Given entries:
-------------------------

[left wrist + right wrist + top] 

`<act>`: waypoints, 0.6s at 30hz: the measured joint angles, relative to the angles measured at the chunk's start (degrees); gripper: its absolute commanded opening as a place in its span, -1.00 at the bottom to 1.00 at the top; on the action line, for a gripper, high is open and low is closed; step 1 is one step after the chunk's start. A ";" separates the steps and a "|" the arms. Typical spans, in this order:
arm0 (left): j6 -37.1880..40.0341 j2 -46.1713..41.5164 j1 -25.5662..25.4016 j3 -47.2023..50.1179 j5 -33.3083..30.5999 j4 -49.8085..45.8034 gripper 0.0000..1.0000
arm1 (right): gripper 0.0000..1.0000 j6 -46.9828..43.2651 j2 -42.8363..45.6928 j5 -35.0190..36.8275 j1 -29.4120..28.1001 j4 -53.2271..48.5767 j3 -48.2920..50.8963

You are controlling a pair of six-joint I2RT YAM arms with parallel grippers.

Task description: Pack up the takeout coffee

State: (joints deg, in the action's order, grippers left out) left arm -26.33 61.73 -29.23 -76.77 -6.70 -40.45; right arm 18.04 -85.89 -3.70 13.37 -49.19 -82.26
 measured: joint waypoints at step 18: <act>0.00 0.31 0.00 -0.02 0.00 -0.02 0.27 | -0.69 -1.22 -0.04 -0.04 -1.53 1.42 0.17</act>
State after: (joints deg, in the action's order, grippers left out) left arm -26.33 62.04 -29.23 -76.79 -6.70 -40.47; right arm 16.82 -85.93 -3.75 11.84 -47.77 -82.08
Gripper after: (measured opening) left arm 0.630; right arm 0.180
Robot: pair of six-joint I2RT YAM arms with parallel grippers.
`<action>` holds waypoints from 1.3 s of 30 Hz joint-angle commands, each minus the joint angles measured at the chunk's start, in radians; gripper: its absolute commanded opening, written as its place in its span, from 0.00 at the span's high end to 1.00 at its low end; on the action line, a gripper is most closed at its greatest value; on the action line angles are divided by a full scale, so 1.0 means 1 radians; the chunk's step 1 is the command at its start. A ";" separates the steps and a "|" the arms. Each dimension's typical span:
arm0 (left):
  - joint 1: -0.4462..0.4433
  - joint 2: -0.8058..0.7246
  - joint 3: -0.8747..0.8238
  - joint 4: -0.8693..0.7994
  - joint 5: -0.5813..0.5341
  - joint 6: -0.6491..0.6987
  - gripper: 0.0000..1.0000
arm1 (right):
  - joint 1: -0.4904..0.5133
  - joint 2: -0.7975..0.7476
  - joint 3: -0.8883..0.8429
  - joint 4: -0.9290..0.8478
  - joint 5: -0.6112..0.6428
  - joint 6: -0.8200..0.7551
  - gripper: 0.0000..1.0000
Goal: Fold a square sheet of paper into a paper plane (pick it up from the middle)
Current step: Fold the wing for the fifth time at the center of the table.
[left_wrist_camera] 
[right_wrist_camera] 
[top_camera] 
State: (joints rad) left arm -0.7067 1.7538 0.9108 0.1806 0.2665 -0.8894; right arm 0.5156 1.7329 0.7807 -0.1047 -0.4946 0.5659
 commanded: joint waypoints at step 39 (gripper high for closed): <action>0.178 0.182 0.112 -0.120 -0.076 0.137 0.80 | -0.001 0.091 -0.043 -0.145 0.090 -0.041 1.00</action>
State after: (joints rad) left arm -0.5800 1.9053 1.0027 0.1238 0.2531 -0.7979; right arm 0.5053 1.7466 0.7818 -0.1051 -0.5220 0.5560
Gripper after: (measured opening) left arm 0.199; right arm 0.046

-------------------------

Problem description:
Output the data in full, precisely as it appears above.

Output of the task:
[left wrist + right wrist + top] 

`<act>`: waypoints, 0.6s at 30hz: the measured joint angles, relative to the angles measured at the chunk's start (degrees); gripper: its absolute commanded opening as a place in its span, -1.00 at the bottom to 1.00 at the top; on the action line, for a gripper, high is open and low is closed; step 1 is one step after the chunk's start. A ";" separates the steps and a "|" the arms. Typical spans, in this order:
arm0 (left): j6 -37.1880..40.0341 j2 -46.1713..41.5164 j1 -25.5662..25.4016 j3 -47.2023..50.1179 j5 -33.3083..30.5999 j4 -49.8085..45.8034 gripper 0.0000..1.0000
arm1 (right): gripper 0.0000..1.0000 j6 -46.9828..43.2651 j2 -42.8363..45.6928 j5 -35.0190..36.8275 j1 -29.4120..28.1001 j4 -53.2271..48.5767 j3 -48.2920..50.8963

You are controlling a pair of six-joint I2RT YAM arms with parallel grippers.

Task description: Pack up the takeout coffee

State: (joints deg, in the action's order, grippers left out) left arm -26.33 61.73 -29.23 -76.77 -6.70 -40.45; right arm 18.04 -85.89 -3.70 13.37 -49.19 -82.26
 measured: joint waypoints at step 18: <act>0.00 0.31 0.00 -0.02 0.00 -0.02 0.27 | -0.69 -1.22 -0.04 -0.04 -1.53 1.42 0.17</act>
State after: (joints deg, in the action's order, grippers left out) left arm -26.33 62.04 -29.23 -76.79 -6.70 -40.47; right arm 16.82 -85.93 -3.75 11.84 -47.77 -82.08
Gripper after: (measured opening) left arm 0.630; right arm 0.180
Robot: pair of six-joint I2RT YAM arms with parallel grippers.
`<action>` holds waypoints from 1.3 s of 30 Hz joint-angle commands, each minus the joint angles measured at the chunk's start, in radians; gripper: its absolute commanded opening, written as its place in its span, from 0.00 at the span's high end to 1.00 at its low end; on the action line, a gripper is most closed at its greatest value; on the action line angles are divided by a full scale, so 1.0 means 1 radians; the chunk's step 1 is the command at its start. A ";" separates the steps and a "|" the arms. Each dimension's typical span:
arm0 (left):
  - joint 1: -0.4462..0.4433
  - joint 2: -0.8058..0.7246
  - joint 3: -0.8747..0.8238
  - joint 4: -0.8693..0.7994
  - joint 5: -0.5813..0.5341
  - joint 6: -0.6491..0.6987
  - gripper: 0.0000..1.0000
arm1 (right):
  - joint 1: -0.4904..0.5133
  - joint 2: -0.7975..0.7476
  - joint 3: -0.8883..0.8429
  - joint 4: -0.9290..0.8478
  - joint 5: -0.6112..0.6428
  - joint 6: -0.8200..0.7551
  - gripper: 0.0000..1.0000
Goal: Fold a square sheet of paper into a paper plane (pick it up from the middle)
Current step: Fold the wing for the fifth time at the center of the table.
[left_wrist_camera] 
[right_wrist_camera] 
[top_camera] 
State: (joints rad) left arm -0.7067 1.7538 0.9108 0.1806 0.2665 -0.8894; right arm 0.5156 1.7329 0.7807 -0.1047 -0.4946 0.5659
 commanded: joint waypoints at step 39 (gripper high for closed): <action>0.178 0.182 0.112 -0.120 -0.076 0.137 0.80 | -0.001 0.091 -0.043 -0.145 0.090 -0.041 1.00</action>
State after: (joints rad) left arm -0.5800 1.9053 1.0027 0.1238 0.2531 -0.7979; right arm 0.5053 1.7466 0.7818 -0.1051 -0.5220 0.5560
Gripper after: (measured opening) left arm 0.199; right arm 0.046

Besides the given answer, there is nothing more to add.